TASK:
Word for word, copy the lines beginning at the one with "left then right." and ending at the last line below; pictures stay out.
[Start of Attachment]
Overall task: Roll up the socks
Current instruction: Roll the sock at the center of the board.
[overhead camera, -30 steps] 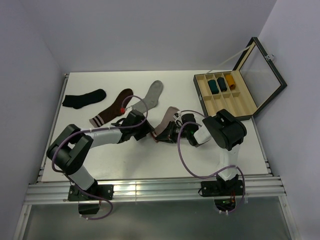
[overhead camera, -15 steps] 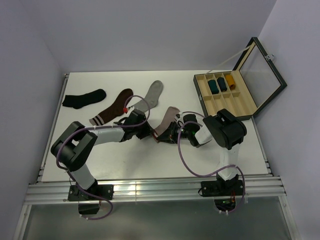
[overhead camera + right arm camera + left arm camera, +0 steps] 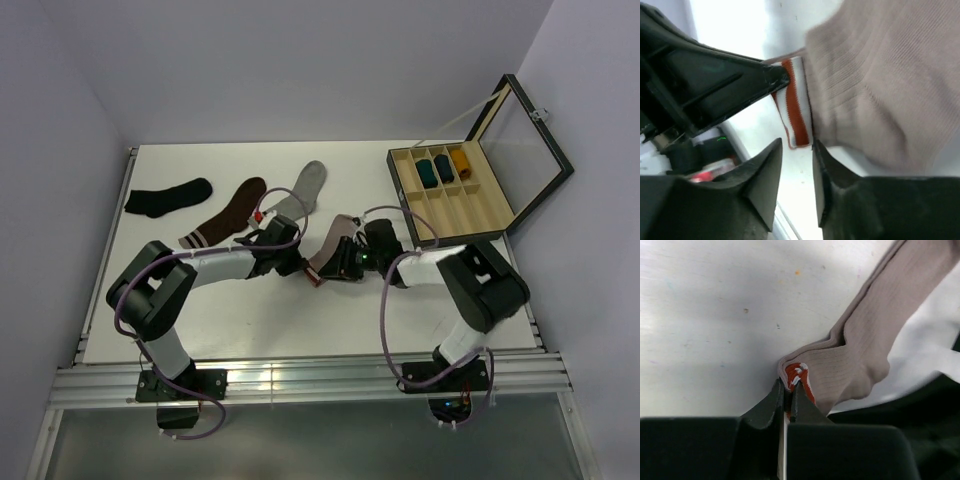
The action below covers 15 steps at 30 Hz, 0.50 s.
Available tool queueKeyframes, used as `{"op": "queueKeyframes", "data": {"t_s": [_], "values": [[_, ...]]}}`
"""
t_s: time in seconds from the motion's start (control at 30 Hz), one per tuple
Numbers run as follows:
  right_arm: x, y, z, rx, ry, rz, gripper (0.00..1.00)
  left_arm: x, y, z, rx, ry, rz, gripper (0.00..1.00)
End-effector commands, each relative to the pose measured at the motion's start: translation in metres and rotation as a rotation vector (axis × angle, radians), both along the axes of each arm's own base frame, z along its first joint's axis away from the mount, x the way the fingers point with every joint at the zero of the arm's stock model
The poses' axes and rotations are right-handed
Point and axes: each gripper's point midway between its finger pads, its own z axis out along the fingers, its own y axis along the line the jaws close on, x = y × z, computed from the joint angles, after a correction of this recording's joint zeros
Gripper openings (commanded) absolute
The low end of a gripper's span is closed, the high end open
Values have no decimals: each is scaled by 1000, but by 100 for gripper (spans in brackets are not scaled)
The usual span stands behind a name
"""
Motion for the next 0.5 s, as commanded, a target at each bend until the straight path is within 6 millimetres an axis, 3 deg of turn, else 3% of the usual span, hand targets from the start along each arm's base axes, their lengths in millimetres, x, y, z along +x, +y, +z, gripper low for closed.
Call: {"op": "queueKeyframes", "data": {"t_s": [0.0,0.13,0.27,0.47], "values": [[14,-13,18,-254,-252,11,40,-2,21,-4,142,10,-1,1],[18,-12,30,-416,-441,11,44,-5,23,-3,175,20,-14,0],[18,7,43,-464,-617,47,46,-8,20,-5,196,31,-36,0],[13,28,41,-526,-735,85,49,-7,17,-4,195,34,-41,0]]}}
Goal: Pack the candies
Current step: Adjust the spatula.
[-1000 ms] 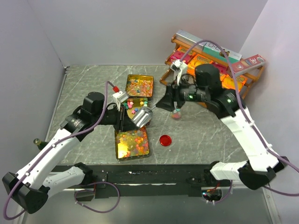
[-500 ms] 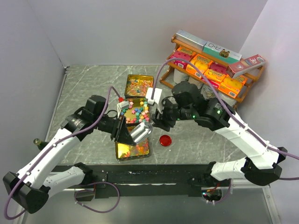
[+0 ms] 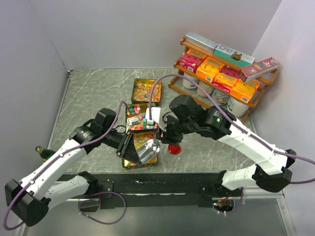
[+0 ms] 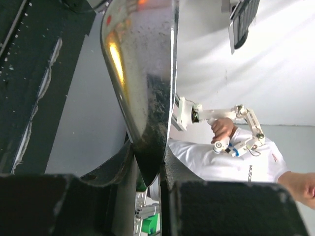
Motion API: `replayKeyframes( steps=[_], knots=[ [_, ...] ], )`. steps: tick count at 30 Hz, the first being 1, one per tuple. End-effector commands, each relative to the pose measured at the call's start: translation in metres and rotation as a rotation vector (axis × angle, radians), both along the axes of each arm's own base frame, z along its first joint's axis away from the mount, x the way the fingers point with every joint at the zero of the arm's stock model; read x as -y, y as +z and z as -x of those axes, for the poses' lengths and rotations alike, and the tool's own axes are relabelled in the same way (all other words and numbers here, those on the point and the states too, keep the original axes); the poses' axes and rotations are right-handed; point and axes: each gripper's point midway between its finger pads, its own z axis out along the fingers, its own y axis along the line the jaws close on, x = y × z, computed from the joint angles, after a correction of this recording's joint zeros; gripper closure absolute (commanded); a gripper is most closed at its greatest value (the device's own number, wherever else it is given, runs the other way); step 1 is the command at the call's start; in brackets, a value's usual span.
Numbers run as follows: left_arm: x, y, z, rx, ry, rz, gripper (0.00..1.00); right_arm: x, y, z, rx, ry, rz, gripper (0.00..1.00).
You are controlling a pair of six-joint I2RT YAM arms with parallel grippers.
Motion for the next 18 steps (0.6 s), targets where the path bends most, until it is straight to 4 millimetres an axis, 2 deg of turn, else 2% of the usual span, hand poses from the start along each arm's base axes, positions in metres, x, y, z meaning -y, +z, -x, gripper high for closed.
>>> replayKeyframes(
  steps=[1, 5, 7, 9, 12, 13, 14, 18],
  knots=[
    [-0.001, 0.022, 0.017, 0.049, -0.099, 0.103, 0.99, -0.004, -0.008, 0.003, 0.006, 0.022, 0.017, 0.46],
    [-0.001, 0.026, 0.02, 0.06, -0.115, 0.106, 0.99, -0.009, -0.021, 0.005, -0.013, 0.031, 0.048, 0.53],
    [-0.001, 0.026, 0.02, 0.064, -0.116, 0.109, 0.99, -0.013, -0.021, 0.006, -0.017, 0.039, 0.035, 0.63],
    [-0.001, 0.027, 0.021, 0.065, -0.117, 0.111, 0.99, -0.015, -0.022, 0.009, -0.029, 0.05, 0.028, 0.68],
    [-0.001, 0.028, 0.023, 0.072, -0.127, 0.118, 0.99, -0.017, -0.027, 0.011, -0.03, 0.059, 0.027, 0.67],
    [-0.001, 0.028, 0.023, 0.071, -0.127, 0.116, 0.99, -0.017, -0.029, 0.011, -0.028, 0.058, 0.033, 0.64],
    [-0.001, 0.028, 0.023, 0.069, -0.13, 0.115, 0.99, -0.017, -0.034, 0.011, -0.026, 0.054, 0.045, 0.56],
    [-0.001, 0.029, 0.025, 0.066, -0.138, 0.118, 0.99, -0.018, -0.044, 0.009, -0.009, 0.03, 0.069, 0.5]
  ],
)
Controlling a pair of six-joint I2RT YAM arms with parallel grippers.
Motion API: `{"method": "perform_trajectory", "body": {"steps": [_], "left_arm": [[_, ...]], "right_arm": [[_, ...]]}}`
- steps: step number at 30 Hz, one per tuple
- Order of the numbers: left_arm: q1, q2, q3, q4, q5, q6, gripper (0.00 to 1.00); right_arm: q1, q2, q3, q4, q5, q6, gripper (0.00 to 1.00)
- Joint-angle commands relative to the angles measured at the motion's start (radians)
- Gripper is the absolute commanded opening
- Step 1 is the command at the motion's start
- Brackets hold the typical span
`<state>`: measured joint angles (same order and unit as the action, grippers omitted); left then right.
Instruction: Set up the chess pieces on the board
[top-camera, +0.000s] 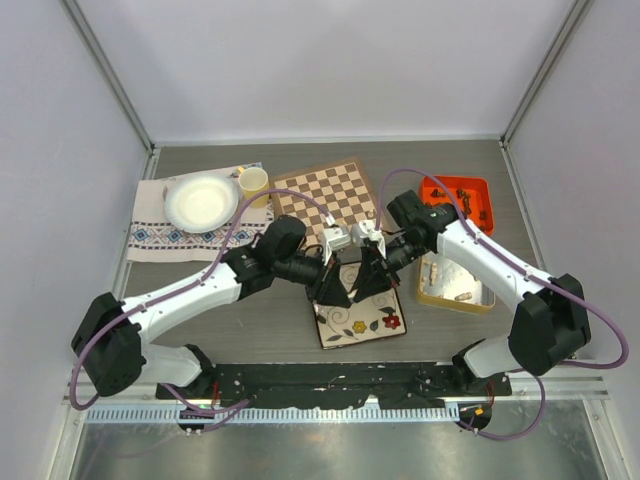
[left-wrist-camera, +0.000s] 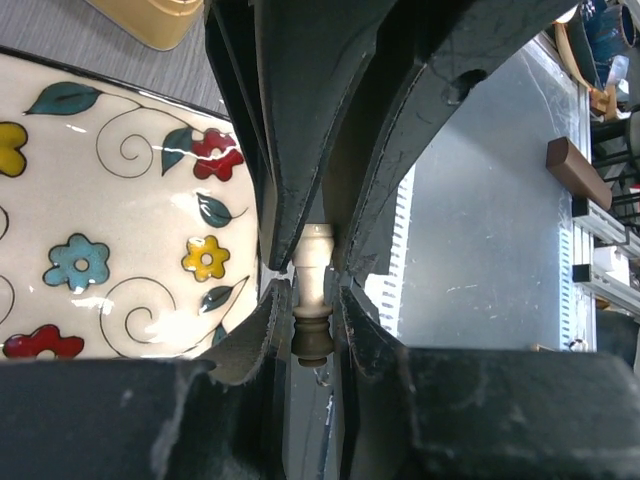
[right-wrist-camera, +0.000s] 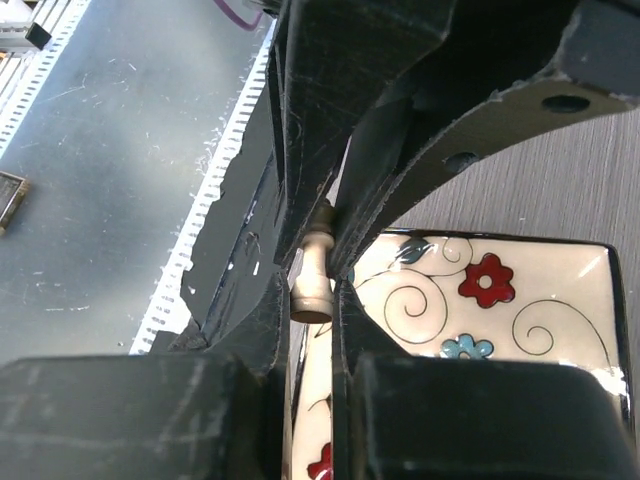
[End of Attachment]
ANSWER SPACE:
`<state>`: measured joint angles (same order and unit as the action, grippers omitted); left then right.
Instruction: Set up the chess pieces on the board
[top-camera, +0.000s] 
[left-wrist-camera, +0.000s] 
[right-wrist-camera, +0.000s] 

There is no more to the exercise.